Al controlar la producción de baterías, motores, semiconductores y sistemas de inteligencia artificial, estas empresas pueden alcanzar la “velocidad de China”, un ciclo de desarrollo en el que los nuevos modelos pasan del concepto al mercado en menos de dos años. Este nivel de integración los hace increíblemente ágiles y rentables en comparación con los fabricantes tradicionales.

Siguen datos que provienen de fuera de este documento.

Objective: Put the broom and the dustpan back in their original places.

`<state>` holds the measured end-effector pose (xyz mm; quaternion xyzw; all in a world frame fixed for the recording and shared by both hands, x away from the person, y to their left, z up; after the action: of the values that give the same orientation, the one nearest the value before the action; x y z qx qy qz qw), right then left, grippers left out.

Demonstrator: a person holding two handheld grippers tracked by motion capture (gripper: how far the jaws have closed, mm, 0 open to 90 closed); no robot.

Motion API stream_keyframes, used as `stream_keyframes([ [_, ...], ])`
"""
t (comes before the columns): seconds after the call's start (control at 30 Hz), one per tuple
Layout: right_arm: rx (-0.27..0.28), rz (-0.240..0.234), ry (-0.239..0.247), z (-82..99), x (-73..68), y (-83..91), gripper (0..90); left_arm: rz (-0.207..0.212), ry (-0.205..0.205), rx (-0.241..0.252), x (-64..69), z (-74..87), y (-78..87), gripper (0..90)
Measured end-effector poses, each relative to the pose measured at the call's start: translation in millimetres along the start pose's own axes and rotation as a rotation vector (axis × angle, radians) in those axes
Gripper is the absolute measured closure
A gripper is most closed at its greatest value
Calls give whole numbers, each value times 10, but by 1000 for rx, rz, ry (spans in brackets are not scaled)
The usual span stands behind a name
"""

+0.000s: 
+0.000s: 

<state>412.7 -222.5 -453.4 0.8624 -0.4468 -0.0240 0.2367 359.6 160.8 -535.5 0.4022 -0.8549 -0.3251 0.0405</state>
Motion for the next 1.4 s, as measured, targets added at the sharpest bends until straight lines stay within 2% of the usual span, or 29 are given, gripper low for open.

Una nueva era de competencia global

El Salón del Automóvil de Beijing se ha convertido en un campo de batalla de filosofías en competencia. Por un lado, las empresas chinas locales están aprovechando sus cadenas de suministro integradas para dominar el sector de los vehículos eléctricos (EV). Por el otro, rivales globales establecidos –que alguna vez fueron los líderes indiscutibles– ahora están luchando agresivamente para recuperar su posición y evitar ser eclipsados.

La industria automotriz ya no se limita a fabricar automóviles; se trata del dominio de todo el ecosistema tecnológico, desde los semiconductores hasta el software.

Conclusión

El Salón del Automóvil de Beijing sirve como un avance masivo y de alta tecnología del futuro de la movilidad. Destaca un cambio en el que la integración vertical y los rápidos ciclos de desarrollo son los nuevos puntos de referencia para el éxito, preparando el escenario para una intensa era de competencia global entre gigantes establecidos e innovadores chinos en ascenso.